*ACTIVITY*: Return an exact copy of the entries, skipping any picture you find.

*Data items*:
----------------------------------------
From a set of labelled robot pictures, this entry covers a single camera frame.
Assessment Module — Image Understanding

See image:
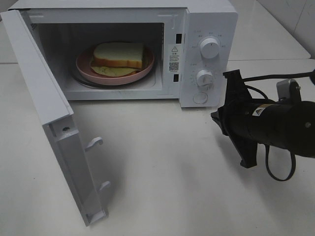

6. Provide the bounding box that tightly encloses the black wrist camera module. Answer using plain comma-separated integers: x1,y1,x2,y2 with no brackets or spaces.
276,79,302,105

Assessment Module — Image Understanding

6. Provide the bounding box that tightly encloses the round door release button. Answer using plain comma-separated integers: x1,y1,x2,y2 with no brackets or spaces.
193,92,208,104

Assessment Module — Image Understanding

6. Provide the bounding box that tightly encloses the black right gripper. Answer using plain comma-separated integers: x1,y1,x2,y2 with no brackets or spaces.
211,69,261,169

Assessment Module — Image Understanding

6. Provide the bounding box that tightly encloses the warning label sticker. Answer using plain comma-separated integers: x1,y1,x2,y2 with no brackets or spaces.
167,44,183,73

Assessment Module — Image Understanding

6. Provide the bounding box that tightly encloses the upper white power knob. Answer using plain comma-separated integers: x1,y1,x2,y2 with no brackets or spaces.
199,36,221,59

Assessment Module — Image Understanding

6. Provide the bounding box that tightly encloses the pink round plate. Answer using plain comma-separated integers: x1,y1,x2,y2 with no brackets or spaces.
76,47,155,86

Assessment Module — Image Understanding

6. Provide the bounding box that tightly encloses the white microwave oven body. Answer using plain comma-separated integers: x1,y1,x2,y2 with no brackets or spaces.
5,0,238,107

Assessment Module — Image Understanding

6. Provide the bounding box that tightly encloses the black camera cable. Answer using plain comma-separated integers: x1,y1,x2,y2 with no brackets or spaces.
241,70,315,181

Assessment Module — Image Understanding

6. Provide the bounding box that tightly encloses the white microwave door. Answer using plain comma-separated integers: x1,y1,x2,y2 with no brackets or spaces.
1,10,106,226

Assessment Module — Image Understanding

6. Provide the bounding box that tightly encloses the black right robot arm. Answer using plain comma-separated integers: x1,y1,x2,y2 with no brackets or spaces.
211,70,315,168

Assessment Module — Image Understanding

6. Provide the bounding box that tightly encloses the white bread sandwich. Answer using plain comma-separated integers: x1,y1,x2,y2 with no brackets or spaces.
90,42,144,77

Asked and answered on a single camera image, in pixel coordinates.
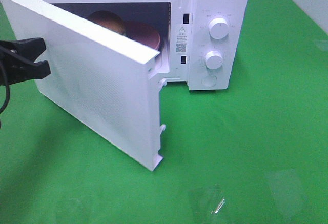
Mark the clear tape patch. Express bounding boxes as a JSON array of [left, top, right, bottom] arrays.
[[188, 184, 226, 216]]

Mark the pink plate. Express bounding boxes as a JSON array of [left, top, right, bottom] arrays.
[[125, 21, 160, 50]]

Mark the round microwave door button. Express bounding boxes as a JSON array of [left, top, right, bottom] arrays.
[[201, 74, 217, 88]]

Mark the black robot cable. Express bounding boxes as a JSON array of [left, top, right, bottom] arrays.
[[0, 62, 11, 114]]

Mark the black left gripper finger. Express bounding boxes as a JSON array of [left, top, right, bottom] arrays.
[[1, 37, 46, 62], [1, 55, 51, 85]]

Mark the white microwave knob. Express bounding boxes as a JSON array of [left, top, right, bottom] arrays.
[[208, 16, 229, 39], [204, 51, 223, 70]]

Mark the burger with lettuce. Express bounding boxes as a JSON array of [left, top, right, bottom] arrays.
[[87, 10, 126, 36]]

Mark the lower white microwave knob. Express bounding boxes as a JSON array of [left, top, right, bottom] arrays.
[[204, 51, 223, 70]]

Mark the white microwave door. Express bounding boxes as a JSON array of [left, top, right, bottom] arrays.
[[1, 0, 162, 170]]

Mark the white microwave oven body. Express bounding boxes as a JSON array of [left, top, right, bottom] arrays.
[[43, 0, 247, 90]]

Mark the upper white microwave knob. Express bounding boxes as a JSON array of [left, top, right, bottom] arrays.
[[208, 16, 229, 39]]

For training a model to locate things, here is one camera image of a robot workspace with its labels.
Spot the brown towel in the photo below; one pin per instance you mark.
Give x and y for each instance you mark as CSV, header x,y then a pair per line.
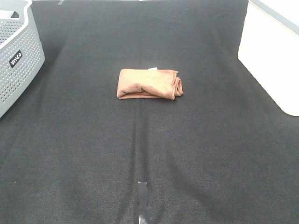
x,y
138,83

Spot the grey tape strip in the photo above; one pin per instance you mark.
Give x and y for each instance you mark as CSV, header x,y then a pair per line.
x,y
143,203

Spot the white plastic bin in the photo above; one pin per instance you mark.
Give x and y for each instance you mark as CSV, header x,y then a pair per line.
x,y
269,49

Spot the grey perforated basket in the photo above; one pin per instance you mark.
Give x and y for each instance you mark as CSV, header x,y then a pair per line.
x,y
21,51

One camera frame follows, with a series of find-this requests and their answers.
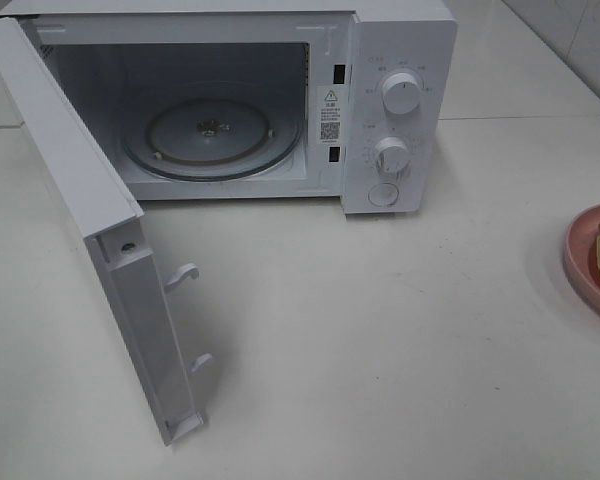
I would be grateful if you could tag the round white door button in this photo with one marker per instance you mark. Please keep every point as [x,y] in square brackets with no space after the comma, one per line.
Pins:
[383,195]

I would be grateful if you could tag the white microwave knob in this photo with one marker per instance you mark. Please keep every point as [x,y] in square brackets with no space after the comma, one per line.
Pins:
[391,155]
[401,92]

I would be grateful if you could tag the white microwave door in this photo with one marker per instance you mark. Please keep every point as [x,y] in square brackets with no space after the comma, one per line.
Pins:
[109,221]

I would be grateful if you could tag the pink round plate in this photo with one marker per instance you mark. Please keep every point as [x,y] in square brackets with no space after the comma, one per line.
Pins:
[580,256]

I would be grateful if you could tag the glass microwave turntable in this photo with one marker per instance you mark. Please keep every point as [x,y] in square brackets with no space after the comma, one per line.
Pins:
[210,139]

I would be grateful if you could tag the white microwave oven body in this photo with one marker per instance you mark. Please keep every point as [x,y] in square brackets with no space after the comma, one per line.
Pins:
----------------------------------------
*OUTPUT*:
From a set of labelled robot pictures, this entry covers a single camera frame.
Assessment Module — Image Understanding

See image:

6. Provide the bounding box that tightly encloses the black wrist camera module. Answer using plain comma-separated integers: x1,y1,x2,y2 with no brackets or spaces.
276,79,302,105

Assessment Module — Image Understanding

6. Provide the bounding box that tightly encloses the round door release button. Answer using plain comma-separated integers: x1,y1,x2,y2 with no brackets or spaces.
193,92,208,104

Assessment Module — Image Understanding

6. Provide the bounding box that tightly encloses the black right gripper. Answer using plain comma-separated integers: x1,y1,x2,y2 with no brackets or spaces.
211,69,261,169

Assessment Module — Image Understanding

6. Provide the bounding box that tightly encloses the warning label sticker. Answer using plain comma-separated integers: x1,y1,x2,y2 with no brackets or spaces.
167,44,183,73

Assessment Module — Image Understanding

6. Provide the bounding box that tightly encloses the upper white power knob. Answer using plain comma-separated integers: x1,y1,x2,y2 with no brackets or spaces.
199,36,221,59

Assessment Module — Image Understanding

6. Provide the bounding box that tightly encloses the pink round plate. Answer using plain comma-separated integers: x1,y1,x2,y2 with no brackets or spaces.
76,47,155,86

Assessment Module — Image Understanding

6. Provide the bounding box that tightly encloses the white microwave oven body. Answer using plain comma-separated integers: x1,y1,x2,y2 with no brackets or spaces.
5,0,238,107

Assessment Module — Image Understanding

6. Provide the bounding box that tightly encloses the black camera cable. Answer using plain comma-separated integers: x1,y1,x2,y2 with no brackets or spaces.
241,70,315,181

Assessment Module — Image Understanding

6. Provide the bounding box that tightly encloses the white microwave door. Answer using plain comma-separated integers: x1,y1,x2,y2 with no brackets or spaces.
1,10,106,226

Assessment Module — Image Understanding

6. Provide the bounding box that tightly encloses the black right robot arm. Answer using plain comma-separated integers: x1,y1,x2,y2 with no brackets or spaces.
211,70,315,168

Assessment Module — Image Understanding

6. Provide the bounding box that tightly encloses the white bread sandwich. Answer using plain comma-separated integers: x1,y1,x2,y2 with no brackets or spaces.
90,42,144,77

Asked and answered on a single camera image, in pixel coordinates.
Mark the clear tape patch. Express bounding boxes as a JSON array of [left, top, right, bottom] arrays.
[[188, 184, 226, 216]]

Mark the pink plate. Express bounding boxes as a JSON array of [left, top, right, bottom] arrays.
[[125, 21, 160, 50]]

Mark the round microwave door button. Express bounding boxes as a JSON array of [left, top, right, bottom] arrays.
[[201, 74, 217, 88]]

Mark the black robot cable. Express bounding boxes as a JSON array of [left, top, right, bottom] arrays.
[[0, 62, 11, 114]]

Mark the black left gripper finger. Express bounding boxes as a JSON array of [left, top, right, bottom] arrays.
[[1, 37, 46, 62], [1, 55, 51, 85]]

Mark the white microwave knob. Express bounding boxes as a JSON array of [left, top, right, bottom] arrays.
[[208, 16, 229, 39], [204, 51, 223, 70]]

Mark the burger with lettuce. Express bounding boxes as a JSON array of [left, top, right, bottom] arrays.
[[87, 10, 126, 36]]

Mark the lower white microwave knob. Express bounding boxes as a JSON array of [left, top, right, bottom] arrays.
[[204, 51, 223, 70]]

Mark the white microwave door. Express bounding boxes as a JSON array of [left, top, right, bottom] arrays.
[[1, 0, 162, 170]]

Mark the white microwave oven body. Express bounding boxes as a JSON array of [left, top, right, bottom] arrays.
[[43, 0, 247, 90]]

Mark the upper white microwave knob. Express bounding boxes as a JSON array of [left, top, right, bottom] arrays.
[[208, 16, 229, 39]]

For training a model to locate things, here is one camera image of a robot workspace with its labels.
Spot the brown towel in the photo below; one pin per instance you mark.
Give x and y for each instance you mark as CSV, header x,y then a pair per line.
x,y
138,83

Spot the grey tape strip in the photo above; one pin per instance you mark.
Give x and y for each instance you mark as CSV, header x,y then a pair per line.
x,y
143,203

Spot the white plastic bin in the photo above; one pin per instance you mark.
Give x and y for each instance you mark as CSV, header x,y then a pair per line.
x,y
269,49

Spot the grey perforated basket in the photo above; one pin per instance you mark.
Give x and y for each instance you mark as CSV, header x,y then a pair per line.
x,y
21,51

One camera frame follows, with a series of find-this requests and their answers.
I would be grateful if you could tag the round white door button in this photo with one marker per instance you mark. Please keep every point as [x,y] in square brackets with no space after the comma, one per line.
Pins:
[383,195]

I would be grateful if you could tag the white microwave knob in this photo with one marker per instance you mark. Please keep every point as [x,y] in square brackets with no space after the comma, one per line.
Pins:
[391,155]
[401,92]

I would be grateful if you could tag the white microwave door in this photo with one marker per instance you mark. Please keep every point as [x,y] in square brackets with no space after the comma, one per line.
Pins:
[109,221]

I would be grateful if you could tag the pink round plate in this photo with one marker per instance you mark. Please keep every point as [x,y] in square brackets with no space after the comma, one per line.
Pins:
[580,256]

I would be grateful if you could tag the glass microwave turntable in this photo with one marker per instance you mark. Please keep every point as [x,y] in square brackets with no space after the comma, one per line.
Pins:
[210,139]

I would be grateful if you could tag the white microwave oven body in this photo with one marker per instance you mark. Please keep every point as [x,y] in square brackets with no space after the comma, one per line.
Pins:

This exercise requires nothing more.